Rajon Rondo's Absence Forcing Boston Celtics to Reclaim Team-First Identity

Jonathan WassermanNBA Lead WriterJanuary 31, 2013

BOSTON, MA - JANUARY 11: Jason Terry #4 of the Boston Celtics celebrates after making a three-point shot against the Houston Rockets during the game on January 11, 2013 at TD Garden in Boston, Massachusetts. NOTE TO USER: User expressly acknowledges and agrees that, by downloading and or using this photograph, User is consenting to the terms and conditions of the Getty Images License Agreement. (Photo by Jared Wickerham/Getty Images)
Jared Wickerham/Getty Images

No one player can make up for Rajon Rondo's absence. This one is going to take a total joint effort.

Whether it was a case of the team coming together or just the presence of the Sacramento Kings, the Boston Celtics sure seemed to be clicking on all cylinders Wednesday night. Boston shot 53.4 percent and had three different reserves score in double-figures. It wasn't one guy going off. Every member of the team contributed something to the pot.

Boston has come too far to play for a draft pick. Head coach Doc Rivers is going to maximize whatever talent this roster has left and keep the gears in drive.

The Celtics need to replace a point guard with something other than an individual. None of Boston's backcourt options are natural point guards, and forcing them to be will result in offensive dysfunction.
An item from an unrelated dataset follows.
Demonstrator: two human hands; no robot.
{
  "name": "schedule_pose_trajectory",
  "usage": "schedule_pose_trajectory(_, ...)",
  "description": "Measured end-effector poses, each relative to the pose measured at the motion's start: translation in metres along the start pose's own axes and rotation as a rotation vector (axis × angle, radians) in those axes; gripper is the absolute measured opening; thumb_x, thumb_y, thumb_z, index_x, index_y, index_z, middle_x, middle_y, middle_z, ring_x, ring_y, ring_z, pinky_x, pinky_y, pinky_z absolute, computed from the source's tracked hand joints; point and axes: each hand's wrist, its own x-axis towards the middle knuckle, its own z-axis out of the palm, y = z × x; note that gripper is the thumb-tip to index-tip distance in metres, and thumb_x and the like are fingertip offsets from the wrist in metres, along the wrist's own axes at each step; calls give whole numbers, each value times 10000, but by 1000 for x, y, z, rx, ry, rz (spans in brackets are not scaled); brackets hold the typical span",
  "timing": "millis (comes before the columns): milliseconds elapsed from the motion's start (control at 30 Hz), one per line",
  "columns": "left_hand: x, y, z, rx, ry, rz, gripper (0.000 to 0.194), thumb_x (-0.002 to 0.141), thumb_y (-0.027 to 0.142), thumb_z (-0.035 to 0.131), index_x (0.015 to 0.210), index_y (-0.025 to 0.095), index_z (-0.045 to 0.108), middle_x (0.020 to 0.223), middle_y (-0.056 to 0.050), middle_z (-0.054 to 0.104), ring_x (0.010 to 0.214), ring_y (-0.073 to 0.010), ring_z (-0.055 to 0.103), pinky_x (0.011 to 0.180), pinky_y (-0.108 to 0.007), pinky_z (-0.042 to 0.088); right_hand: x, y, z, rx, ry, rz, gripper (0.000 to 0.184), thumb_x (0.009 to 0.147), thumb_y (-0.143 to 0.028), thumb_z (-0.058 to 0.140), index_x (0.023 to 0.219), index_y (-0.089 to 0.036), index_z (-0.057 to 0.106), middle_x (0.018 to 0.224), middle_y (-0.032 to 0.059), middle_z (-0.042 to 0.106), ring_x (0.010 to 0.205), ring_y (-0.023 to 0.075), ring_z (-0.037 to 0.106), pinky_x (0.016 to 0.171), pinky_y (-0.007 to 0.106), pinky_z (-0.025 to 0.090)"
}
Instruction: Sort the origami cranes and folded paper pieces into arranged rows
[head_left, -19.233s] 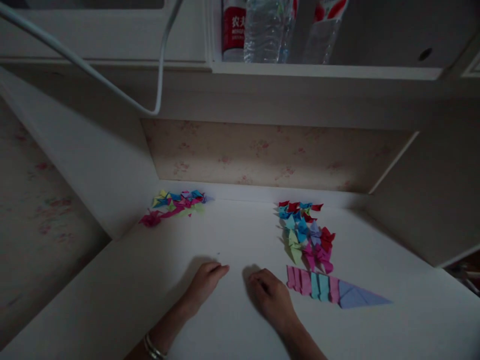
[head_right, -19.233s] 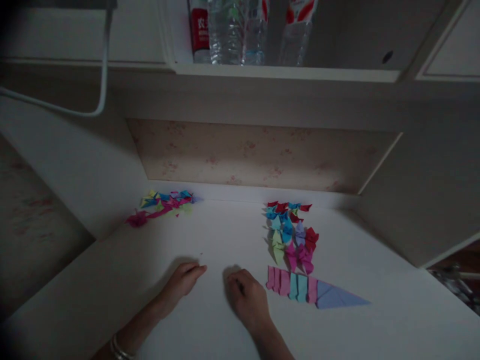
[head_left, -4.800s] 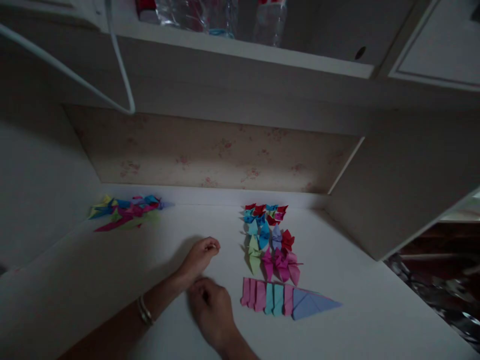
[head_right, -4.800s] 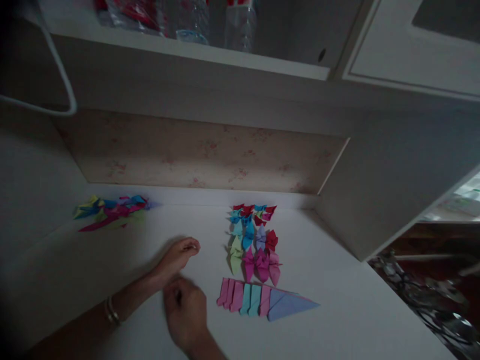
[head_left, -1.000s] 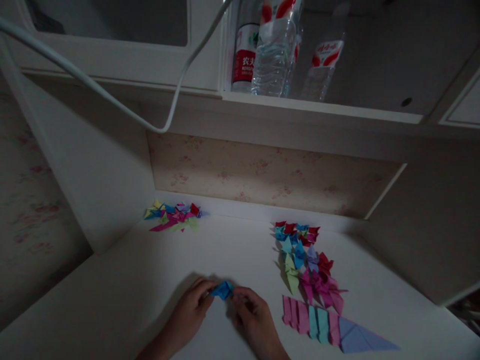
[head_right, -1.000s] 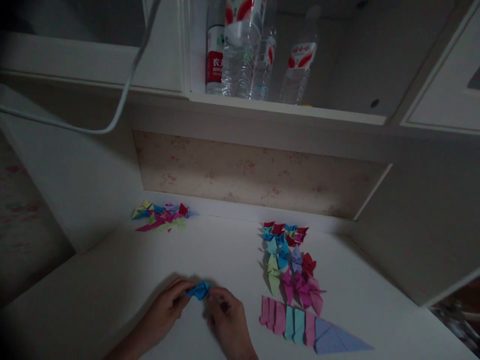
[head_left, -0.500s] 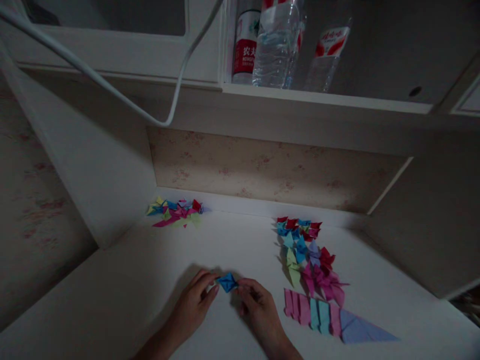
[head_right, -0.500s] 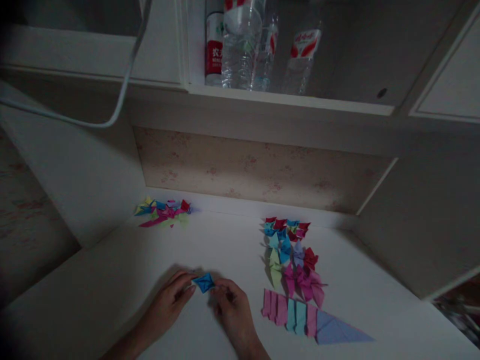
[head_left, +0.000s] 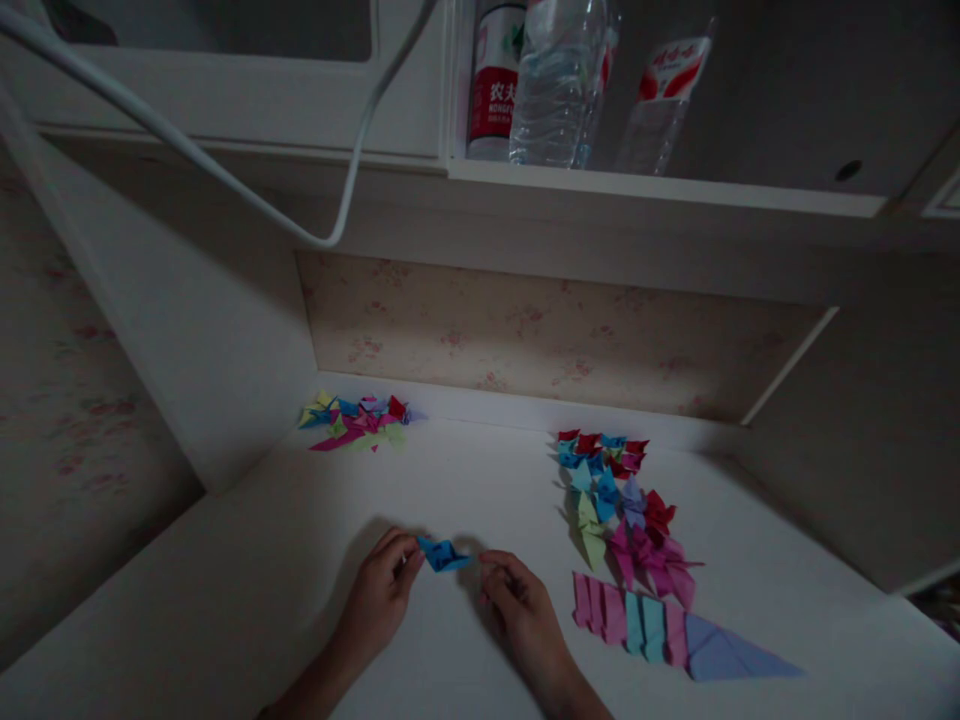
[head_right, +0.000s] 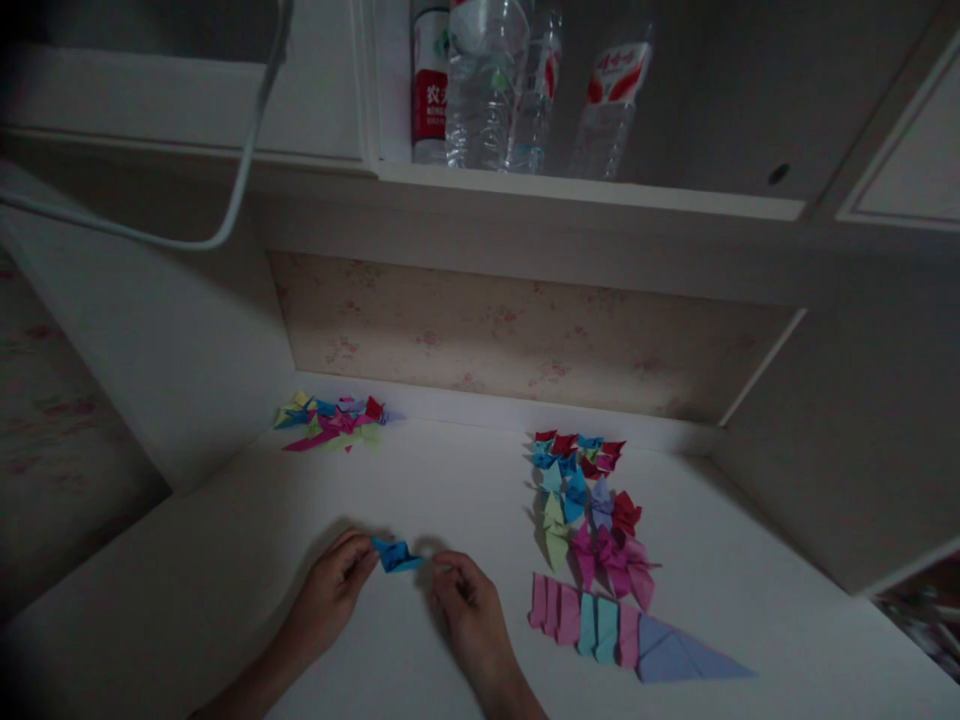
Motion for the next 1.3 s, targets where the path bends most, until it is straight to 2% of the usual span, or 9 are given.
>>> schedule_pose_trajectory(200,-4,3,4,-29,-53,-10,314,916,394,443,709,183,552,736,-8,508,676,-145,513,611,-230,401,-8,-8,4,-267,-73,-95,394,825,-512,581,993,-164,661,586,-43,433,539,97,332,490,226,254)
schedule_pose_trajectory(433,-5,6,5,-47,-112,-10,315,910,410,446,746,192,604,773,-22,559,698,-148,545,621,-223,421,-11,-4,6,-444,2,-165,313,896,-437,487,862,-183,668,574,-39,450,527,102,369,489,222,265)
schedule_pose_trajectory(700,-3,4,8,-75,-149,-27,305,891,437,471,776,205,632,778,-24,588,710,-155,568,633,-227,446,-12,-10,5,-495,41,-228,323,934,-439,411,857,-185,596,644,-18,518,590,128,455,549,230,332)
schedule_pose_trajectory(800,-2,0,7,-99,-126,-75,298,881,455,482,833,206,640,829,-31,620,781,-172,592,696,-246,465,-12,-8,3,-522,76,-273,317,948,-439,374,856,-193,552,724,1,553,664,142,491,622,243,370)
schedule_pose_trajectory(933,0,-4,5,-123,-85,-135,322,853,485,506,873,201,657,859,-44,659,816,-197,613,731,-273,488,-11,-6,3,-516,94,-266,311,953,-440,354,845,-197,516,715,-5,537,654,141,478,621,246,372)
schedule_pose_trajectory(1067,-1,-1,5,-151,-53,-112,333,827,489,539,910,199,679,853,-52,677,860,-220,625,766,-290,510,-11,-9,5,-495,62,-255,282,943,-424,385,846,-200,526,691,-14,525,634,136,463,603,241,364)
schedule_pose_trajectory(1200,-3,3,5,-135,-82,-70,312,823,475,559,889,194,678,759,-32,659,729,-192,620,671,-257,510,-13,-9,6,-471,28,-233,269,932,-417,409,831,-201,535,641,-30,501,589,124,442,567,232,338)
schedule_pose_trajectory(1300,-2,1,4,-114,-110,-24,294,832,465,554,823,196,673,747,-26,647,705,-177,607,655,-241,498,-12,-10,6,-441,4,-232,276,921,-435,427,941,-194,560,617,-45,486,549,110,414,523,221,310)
Instead of trying to turn players like Leandro Barbosa, Avery Bradley and Jason Terry into something they're not, the Celtics have to look for an alternative solution.
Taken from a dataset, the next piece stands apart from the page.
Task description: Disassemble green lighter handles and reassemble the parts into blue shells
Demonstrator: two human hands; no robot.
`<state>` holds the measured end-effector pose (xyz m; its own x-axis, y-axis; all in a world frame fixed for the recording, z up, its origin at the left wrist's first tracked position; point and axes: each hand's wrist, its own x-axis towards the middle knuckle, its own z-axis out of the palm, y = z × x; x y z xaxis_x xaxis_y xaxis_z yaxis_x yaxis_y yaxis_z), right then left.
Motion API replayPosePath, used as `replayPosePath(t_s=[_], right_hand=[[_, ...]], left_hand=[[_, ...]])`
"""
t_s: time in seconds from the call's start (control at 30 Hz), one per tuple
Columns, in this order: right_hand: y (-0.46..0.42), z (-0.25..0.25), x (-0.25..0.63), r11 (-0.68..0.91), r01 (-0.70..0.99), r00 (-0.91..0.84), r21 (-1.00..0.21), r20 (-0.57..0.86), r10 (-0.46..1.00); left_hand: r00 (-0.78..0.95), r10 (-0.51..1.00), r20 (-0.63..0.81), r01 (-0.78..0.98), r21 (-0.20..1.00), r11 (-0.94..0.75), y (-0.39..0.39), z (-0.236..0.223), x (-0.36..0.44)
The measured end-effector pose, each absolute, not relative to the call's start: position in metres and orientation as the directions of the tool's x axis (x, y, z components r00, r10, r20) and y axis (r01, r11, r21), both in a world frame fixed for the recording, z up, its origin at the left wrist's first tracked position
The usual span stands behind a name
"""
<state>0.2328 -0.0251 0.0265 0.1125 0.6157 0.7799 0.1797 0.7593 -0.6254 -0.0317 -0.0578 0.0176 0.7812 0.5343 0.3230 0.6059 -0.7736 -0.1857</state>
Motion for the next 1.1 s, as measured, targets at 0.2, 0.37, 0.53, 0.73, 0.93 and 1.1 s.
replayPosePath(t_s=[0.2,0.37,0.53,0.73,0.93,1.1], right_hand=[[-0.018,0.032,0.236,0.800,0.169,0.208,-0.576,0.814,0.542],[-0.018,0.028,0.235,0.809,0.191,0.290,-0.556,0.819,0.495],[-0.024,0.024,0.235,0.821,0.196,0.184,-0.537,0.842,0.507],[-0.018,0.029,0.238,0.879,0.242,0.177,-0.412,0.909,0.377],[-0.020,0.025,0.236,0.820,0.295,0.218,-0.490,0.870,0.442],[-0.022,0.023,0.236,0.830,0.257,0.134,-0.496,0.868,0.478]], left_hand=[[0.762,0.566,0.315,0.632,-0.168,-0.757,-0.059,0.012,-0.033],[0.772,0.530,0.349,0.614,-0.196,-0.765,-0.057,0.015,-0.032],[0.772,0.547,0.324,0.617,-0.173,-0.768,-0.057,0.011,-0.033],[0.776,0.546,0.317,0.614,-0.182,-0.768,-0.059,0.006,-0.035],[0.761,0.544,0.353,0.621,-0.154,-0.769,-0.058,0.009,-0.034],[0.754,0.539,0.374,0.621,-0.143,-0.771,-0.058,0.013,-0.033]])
There are two delivery methods used for creating open scoring opportunities for teammates: Great point guards and great ball movement.

Since Boston doesn't have any of option one, it will have to resort to patient half-court possessions and constant off-ball movement.
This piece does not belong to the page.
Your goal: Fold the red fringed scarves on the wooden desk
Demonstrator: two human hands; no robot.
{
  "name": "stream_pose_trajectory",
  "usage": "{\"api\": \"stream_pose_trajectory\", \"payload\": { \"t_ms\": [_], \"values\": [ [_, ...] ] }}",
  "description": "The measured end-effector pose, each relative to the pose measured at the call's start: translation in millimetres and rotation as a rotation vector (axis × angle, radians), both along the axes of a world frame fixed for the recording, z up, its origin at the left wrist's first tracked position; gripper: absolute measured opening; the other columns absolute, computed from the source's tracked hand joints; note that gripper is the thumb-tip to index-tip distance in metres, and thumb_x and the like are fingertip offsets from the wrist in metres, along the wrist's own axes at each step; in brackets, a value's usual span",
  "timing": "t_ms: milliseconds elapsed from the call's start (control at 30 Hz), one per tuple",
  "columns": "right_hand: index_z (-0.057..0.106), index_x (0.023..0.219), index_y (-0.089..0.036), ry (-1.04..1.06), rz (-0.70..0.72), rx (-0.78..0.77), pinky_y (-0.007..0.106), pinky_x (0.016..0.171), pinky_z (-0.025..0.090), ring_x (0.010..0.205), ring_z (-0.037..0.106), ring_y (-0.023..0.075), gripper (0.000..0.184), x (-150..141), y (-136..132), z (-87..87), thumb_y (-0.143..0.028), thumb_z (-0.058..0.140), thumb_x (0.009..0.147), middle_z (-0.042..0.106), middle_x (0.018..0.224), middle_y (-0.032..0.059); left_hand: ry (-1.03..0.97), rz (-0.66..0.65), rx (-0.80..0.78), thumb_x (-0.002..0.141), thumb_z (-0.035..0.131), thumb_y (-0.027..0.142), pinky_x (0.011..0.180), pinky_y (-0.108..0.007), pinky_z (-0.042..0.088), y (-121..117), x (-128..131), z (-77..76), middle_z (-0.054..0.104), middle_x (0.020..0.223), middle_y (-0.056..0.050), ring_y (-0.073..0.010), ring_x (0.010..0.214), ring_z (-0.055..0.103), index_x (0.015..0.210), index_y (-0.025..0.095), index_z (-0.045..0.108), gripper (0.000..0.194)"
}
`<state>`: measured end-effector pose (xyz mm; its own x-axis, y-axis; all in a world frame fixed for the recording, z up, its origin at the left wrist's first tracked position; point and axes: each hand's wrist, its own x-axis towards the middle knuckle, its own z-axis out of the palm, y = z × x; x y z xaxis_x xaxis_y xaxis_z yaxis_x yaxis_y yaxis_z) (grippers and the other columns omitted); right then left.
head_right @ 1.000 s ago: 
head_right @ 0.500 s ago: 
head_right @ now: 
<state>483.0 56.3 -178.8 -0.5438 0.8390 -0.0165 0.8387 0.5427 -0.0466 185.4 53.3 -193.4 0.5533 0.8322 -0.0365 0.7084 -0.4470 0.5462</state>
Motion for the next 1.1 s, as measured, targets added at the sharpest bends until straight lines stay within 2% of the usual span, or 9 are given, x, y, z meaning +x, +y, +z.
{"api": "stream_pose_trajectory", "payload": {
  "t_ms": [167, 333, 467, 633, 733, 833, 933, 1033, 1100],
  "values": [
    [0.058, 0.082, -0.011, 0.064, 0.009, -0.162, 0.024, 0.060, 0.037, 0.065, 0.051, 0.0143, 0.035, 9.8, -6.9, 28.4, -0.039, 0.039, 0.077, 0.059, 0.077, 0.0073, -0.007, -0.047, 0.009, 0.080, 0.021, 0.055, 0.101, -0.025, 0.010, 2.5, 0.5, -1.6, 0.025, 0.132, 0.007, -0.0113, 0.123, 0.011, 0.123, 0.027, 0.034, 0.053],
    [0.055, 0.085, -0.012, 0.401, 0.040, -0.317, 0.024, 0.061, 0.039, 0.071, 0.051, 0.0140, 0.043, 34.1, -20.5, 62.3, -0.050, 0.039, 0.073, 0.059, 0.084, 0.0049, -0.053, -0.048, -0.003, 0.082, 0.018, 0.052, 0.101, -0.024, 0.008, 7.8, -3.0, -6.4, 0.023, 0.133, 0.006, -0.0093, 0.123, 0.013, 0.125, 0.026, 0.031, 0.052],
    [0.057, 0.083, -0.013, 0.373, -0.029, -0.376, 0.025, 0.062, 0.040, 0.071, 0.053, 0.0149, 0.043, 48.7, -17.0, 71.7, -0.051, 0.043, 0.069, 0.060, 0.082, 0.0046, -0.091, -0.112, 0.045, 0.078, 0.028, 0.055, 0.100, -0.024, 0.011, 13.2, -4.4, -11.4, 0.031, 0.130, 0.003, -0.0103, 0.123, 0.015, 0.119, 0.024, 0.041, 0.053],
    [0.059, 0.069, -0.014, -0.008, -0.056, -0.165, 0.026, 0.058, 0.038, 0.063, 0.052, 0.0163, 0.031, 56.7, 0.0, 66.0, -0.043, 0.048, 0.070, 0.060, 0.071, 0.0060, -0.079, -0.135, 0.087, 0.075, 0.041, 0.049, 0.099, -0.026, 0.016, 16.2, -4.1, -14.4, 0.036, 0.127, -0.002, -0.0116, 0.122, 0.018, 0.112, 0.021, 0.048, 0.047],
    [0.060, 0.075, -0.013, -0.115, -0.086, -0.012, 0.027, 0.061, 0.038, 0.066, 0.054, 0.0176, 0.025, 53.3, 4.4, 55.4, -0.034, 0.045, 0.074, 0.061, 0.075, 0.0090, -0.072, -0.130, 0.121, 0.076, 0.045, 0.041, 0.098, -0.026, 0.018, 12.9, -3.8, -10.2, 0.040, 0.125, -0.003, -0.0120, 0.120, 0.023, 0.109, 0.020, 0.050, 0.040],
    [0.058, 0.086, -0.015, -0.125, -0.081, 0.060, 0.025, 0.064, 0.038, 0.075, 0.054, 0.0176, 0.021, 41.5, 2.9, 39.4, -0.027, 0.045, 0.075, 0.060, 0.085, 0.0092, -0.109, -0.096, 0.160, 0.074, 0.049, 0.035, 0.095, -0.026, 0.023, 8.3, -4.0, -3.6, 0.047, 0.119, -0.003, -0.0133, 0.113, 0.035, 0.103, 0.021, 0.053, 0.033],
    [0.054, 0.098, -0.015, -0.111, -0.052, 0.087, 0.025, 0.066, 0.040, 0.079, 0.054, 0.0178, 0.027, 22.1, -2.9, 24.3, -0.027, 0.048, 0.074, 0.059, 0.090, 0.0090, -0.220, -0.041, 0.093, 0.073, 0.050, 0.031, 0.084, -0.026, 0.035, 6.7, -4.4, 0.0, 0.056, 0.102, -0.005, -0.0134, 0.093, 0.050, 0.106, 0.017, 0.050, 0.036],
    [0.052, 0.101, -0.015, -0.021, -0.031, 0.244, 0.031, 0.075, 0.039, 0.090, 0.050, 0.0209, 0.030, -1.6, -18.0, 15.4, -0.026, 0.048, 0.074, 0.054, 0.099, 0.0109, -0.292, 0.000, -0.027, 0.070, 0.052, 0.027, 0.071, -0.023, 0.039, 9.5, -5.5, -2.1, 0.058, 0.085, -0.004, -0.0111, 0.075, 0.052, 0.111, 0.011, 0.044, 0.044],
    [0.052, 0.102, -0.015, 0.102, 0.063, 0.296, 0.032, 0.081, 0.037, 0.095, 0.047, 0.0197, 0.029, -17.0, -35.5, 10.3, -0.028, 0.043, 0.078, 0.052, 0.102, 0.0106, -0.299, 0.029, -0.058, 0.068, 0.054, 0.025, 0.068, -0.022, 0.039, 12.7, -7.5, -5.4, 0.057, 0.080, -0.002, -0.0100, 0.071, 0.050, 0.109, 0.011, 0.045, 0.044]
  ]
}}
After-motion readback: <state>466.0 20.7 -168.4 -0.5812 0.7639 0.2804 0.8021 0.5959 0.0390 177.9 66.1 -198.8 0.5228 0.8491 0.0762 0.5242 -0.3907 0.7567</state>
You won't find many things that move faster than Rajon Rondo. But as the great saying goes, the ball moves faster than the man.

Boston will have to value every possession without its best offensive player. Turnovers and forced shots are not in the budget. Paul Pierce can't do it on his own, and if he attempts to, the Celtics will fail.

That ball is going to need to swing around the offense until an open look is available. And when it comes, guys like Jeff Green, Courtney Lee and Jason Terry will need to convert.

This team is going to plummet if they plan on relying on Pierce and Kevin Garnett to combine for 40 to 50 points on a routine basis.

Rivers knows this, and will be sure to implement a game plan that centers around moving the ball and getting everyone involved. Boston will need to turn up every knob on the dashboard to keep its sound from fading.